AVAILABLE DATA:
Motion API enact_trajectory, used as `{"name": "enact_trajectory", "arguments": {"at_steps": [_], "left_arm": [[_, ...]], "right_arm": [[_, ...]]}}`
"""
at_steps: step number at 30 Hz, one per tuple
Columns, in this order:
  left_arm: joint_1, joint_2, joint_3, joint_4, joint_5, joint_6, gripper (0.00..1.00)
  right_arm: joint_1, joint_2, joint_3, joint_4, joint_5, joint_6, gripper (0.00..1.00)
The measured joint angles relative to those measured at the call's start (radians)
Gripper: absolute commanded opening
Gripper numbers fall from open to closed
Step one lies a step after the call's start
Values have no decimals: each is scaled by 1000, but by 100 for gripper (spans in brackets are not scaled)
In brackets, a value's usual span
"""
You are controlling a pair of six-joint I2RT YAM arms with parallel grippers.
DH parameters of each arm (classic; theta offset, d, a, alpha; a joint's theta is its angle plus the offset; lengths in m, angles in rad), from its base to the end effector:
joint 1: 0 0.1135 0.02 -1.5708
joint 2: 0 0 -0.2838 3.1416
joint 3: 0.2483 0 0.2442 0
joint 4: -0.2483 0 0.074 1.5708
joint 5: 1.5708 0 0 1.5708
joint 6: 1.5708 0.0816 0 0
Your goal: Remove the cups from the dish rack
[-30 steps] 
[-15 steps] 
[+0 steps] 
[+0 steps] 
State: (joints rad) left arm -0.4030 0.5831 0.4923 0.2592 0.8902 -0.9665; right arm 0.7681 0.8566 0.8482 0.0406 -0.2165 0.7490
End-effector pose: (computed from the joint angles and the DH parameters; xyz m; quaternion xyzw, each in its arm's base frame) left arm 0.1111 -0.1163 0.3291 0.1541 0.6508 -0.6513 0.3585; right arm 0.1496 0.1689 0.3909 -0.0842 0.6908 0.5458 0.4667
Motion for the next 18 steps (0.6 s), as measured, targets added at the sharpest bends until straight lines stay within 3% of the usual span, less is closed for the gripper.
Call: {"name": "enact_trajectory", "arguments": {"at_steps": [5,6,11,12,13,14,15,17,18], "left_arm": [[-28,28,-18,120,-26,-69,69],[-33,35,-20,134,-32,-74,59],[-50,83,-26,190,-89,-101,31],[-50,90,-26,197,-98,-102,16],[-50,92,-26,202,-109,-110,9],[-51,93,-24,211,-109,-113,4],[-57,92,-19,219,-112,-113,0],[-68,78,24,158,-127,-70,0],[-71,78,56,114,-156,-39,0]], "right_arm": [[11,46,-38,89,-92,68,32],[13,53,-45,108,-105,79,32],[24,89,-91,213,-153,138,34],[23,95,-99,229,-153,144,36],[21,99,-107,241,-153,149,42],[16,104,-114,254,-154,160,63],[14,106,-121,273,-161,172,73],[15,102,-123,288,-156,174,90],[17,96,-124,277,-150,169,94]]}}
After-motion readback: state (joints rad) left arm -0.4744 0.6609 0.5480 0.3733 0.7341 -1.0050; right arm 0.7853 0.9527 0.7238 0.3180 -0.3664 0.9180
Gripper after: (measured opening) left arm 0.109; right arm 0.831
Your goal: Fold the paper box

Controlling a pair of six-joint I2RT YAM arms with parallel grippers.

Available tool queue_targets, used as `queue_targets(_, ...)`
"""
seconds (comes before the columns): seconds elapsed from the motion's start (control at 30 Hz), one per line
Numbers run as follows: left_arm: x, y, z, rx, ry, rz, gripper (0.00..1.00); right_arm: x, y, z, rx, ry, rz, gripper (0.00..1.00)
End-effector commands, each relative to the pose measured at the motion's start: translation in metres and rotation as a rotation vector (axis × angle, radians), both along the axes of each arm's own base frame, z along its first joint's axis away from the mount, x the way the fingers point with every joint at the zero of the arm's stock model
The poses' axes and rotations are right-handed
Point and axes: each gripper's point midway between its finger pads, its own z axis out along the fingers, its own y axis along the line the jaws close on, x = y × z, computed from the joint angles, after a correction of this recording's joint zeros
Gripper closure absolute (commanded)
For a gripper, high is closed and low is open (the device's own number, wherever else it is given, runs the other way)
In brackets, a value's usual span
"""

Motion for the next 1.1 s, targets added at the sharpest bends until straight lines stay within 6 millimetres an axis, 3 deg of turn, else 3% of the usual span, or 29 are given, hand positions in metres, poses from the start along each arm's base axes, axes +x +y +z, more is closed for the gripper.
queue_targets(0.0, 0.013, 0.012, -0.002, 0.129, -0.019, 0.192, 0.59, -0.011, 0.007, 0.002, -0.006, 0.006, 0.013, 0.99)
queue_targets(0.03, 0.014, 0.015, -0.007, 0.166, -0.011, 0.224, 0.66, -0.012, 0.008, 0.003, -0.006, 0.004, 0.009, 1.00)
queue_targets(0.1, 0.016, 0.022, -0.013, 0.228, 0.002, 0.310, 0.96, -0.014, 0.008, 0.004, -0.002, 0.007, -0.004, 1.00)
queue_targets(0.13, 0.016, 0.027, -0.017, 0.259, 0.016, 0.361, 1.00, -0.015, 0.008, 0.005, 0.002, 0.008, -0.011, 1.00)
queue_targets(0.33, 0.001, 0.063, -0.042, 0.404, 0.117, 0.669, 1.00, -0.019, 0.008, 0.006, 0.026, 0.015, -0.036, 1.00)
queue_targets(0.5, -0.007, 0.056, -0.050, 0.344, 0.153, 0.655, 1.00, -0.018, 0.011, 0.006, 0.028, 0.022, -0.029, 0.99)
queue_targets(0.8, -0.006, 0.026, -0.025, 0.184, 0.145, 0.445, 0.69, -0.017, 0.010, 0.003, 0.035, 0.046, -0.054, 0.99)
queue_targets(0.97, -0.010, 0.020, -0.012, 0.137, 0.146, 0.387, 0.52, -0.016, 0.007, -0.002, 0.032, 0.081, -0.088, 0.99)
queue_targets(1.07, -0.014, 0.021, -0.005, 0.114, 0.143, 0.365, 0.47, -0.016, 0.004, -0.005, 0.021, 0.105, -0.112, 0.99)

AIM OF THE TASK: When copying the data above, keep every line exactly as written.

OUTPUT:
Motion API enact_trajectory, used as `{"name": "enact_trajectory", "arguments": {"at_steps": [_], "left_arm": [[_, ...]], "right_arm": [[_, ...]]}}`
"""
at_steps: step number at 30 Hz, one per tuple
Columns, in this order:
  left_arm: joint_1, joint_2, joint_3, joint_4, joint_5, joint_6, gripper (0.00..1.00)
  right_arm: joint_1, joint_2, joint_3, joint_4, joint_5, joint_6, gripper (0.00..1.00)
The measured joint angles relative to those measured at the call's start (radians)
Gripper: absolute commanded opening
Gripper numbers fall from open to closed
Step one lies a step after the call's start
Values have no decimals: each is scaled by 1000, but by 100 for gripper (spans in brackets are not scaled)
In brackets, a value's usual span
"""
You are controlling a pair of six-joint I2RT YAM arms with parallel grippers.
DH parameters of each arm (classic; theta offset, d, a, alpha; a joint's theta is its angle plus the offset; lengths in m, angles in rad), from its base to the end effector:
joint 1: 0 0.1135 0.02 -1.5708
joint 2: 0 0 -0.2838 3.1416
joint 3: 0.2483 0 0.2442 0
joint 4: -0.2483 0 0.074 1.5708
joint 5: 1.5708 0 0 1.5708
joint 6: 1.5708 0.0816 0 0
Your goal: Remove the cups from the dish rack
[-30 steps] 
[-15 steps] 
[+0 steps] 
[+0 steps] 
State: (joints rad) left arm -0.4030 0.5831 0.4923 0.2592 0.8902 -0.9665; right arm 0.7681 0.8566 0.8482 0.0406 -0.2165 0.7490
End-effector pose: (computed from the joint angles and the DH parameters; xyz m; quaternion xyzw, each in its arm's base frame) left arm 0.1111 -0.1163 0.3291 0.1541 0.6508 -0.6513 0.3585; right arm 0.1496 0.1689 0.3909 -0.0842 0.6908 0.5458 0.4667
Motion for the next 18 steps (0.6 s), as measured, targets added at the sharpest bends until straight lines stay within 3% of the usual span, less is closed for the gripper.
Call: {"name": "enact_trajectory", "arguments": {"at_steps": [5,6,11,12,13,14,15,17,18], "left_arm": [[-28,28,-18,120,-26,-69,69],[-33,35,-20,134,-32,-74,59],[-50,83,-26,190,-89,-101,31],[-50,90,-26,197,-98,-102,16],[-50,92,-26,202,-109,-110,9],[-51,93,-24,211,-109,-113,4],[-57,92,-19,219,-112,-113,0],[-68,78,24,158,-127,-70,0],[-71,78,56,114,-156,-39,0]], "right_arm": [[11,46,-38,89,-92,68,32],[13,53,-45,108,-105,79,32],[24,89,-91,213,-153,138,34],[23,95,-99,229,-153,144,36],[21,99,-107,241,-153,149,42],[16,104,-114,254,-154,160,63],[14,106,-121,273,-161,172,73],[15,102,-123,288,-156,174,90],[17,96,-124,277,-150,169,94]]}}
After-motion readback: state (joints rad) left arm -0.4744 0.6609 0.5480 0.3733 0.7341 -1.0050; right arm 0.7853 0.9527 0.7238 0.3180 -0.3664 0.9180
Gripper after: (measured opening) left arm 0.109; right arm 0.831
Your goal: Fold the paper box

Controlling a pair of six-joint I2RT YAM arms with parallel grippers.

Available tool queue_targets, used as `queue_targets(_, ...)`
"""
seconds (comes before the columns): seconds elapsed from the motion's start (control at 30 Hz), one per line
Numbers run as follows: left_arm: x, y, z, rx, ry, rz, gripper (0.00..1.00); right_arm: x, y, z, rx, ry, rz, gripper (0.00..1.00)
End-effector commands, each relative to the pose measured at the motion's start: translation in metres and rotation as a rotation vector (axis × angle, radians), both along the axes of each arm's own base frame, z along its first joint's axis away from the mount, x the way the fingers point with every joint at the zero of the arm's stock model
The poses' axes and rotations are right-handed
Point and axes: each gripper's point midway between its finger pads, its own z axis out along the fingers, its own y axis along the line the jaws close on, x = y × z, computed from the joint angles, after a correction of this recording's joint zeros
Gripper closure absolute (commanded)
For a gripper, high is closed and low is open (the device's own number, wherever else it is given, runs the other way)
In brackets, a value's usual span
"""

Motion for the next 1.1 s, targets added at the sharpest bends until straight lines stay within 6 millimetres an axis, 3 deg of turn, else 3% of the usual span, or 29 are given, hand positions in metres, poses from the start along each arm's base axes, axes +x +y +z, more is closed for the gripper.
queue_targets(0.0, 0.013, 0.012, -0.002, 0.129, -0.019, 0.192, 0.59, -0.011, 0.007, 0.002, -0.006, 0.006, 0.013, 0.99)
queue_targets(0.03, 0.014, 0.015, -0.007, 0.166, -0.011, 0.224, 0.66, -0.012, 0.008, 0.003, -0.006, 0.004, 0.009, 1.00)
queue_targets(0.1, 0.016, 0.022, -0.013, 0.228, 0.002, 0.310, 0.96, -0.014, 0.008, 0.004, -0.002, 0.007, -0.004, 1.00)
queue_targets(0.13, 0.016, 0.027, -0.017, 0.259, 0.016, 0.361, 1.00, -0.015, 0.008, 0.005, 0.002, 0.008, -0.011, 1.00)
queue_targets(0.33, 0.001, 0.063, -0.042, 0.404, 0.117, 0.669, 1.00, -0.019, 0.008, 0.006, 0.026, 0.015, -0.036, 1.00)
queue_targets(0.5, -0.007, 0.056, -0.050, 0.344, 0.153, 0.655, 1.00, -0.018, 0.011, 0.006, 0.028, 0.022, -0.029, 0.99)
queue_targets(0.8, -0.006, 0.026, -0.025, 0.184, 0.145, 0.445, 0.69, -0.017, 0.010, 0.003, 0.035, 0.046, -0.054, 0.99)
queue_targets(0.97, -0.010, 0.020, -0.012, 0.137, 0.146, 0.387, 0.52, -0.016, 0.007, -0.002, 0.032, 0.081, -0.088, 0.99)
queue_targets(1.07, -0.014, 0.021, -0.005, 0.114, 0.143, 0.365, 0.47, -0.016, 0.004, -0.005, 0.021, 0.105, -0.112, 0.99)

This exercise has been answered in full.